Comment faire un très beau film sur un sujet aussi révoltant et désespérant? Comment réaliser un bon film qui n'explique rien et ne donne aucune réponse sur toutes les questions qu'il met sur la table? François Ozon signe un film captivant car jamais son propos, ni sa caméra, ne jugent le comportement incompréhensible de son héroïne plongée dans les affres répugnantes d'une prostitution d'autant plus méprisable qu'elle n'a que 17 ans, qu'elle fait en plus ses premiers pas dans sa sexualité et que sa décision est pleinement assumée et assurée. Les premières scènes nous présentent une jeune et jolie Isabelle, issue d'une famille parisienne "normale" et plutôt aisée, ainsi que sa première relation sexuelle telle que de nombreuses adolescentes ont pu la ressentir: tendre, un peu abscons et maladroit, mais plutôt positive. La scène suivante nous amène brutalement à l'hôtel, et l'acte cette fois-ci est monnayé. Pourquoi? Comment en est-elle arrivée là? : cette question, on se la pose pendant 1h30, et on se la posera encore après. Ozon filme et ne répond jamais. Il colle à la peau une ado, son innocence et sa maturité affichée et mêlée, ses actes sexuels révoltants sans vulgarité, son addiction pour la prostitution sans la culpabiliser, une pute qu'on n'aurai jamais souhaité voir exister tant on pense à l'effroyable gâchis qui se présente devant nous. Il montre avec pudeur et respect, comme s'il voulait la protéger des regards et des critiques forcément négatives à son égard, le parcours pitoyable d'une jeune fille qui vend chèrement son corps sans utiliser son argent, de sa rédemption que son entourage souhaite alors qu'elle même ne se sent jamais coupable d'avoir fait quelque chose de mal. Elle ne se pose pas la question du pourquoi elle fait ça, elle n'exprime jamais de plaisir, encore moins du dégoût. Et jamais le réalisateur ne fait l'apologie de la prostitution, ni du voyeurisme, bien au contraire.

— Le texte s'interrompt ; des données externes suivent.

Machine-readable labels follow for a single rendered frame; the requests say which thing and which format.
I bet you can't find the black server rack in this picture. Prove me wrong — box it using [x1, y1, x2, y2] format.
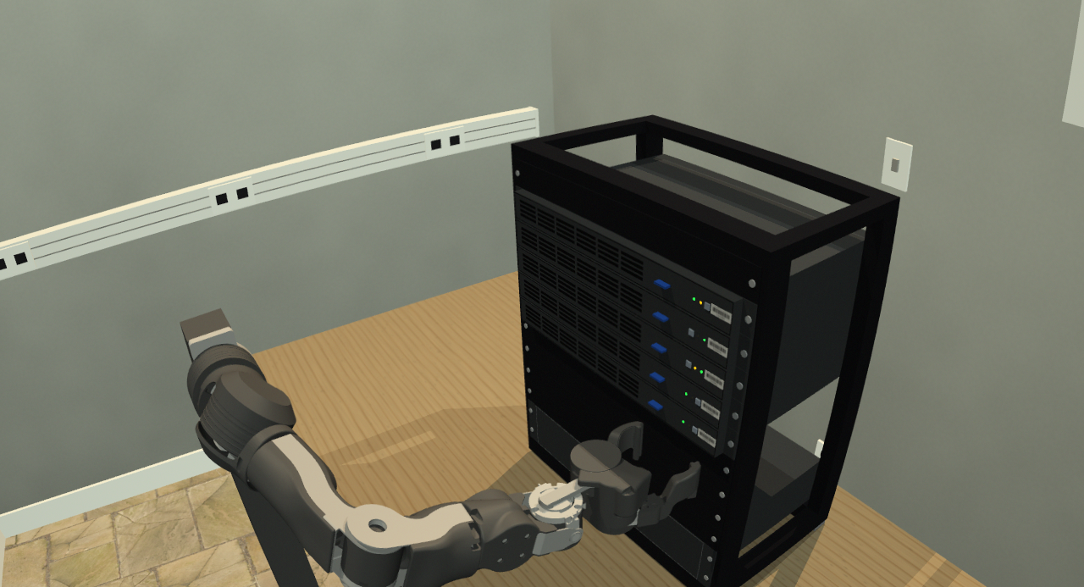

Marine Vacth est impressionnante: son charisme, son innocence, sa jeunesse, sa beauté.... Un premier rôle au cinéma comme LE rôle de sa vie: c'est aussi fort et rude, comme son personnage. Le réalisateur ne la ménage absolument pas entre situations immorales et scènes de nu. Elle reste néanmoins jeune et jolie jusqu'à la fin, malgré la révolte qui sommeille au fond de nous. Géraldine Pailhas en mère modèle complice pourtant naîve, puis dévastée, perdue et désarmée, nous confirme toute la facette de son énorme talent. Mention spéciale au jeune Fantin Ravin, qui joue le petit frère d'Isabelle: il apporte de la légèreté et de l'humour dans un film qui n'en avait pas forcément besoin, mais qui tombe toujours à point et fait mouche à chaque apparition. La dernière scène et l'apparition remarquable de Charlotte Rampling n'apporte pas grand chose au film et le réalisateur aurait pu s'en passer.
La moindre des choses quand on regarde un film de cinéma, c'est de donner une place au spectateur. Dans "Jeune et Jolie", nous sommes simple spectateur, c'est à dire témoin et impuissant face au spectacle qui nous ait donné. Et sur le coup, rarement cette place n' a été aussi bien respectée.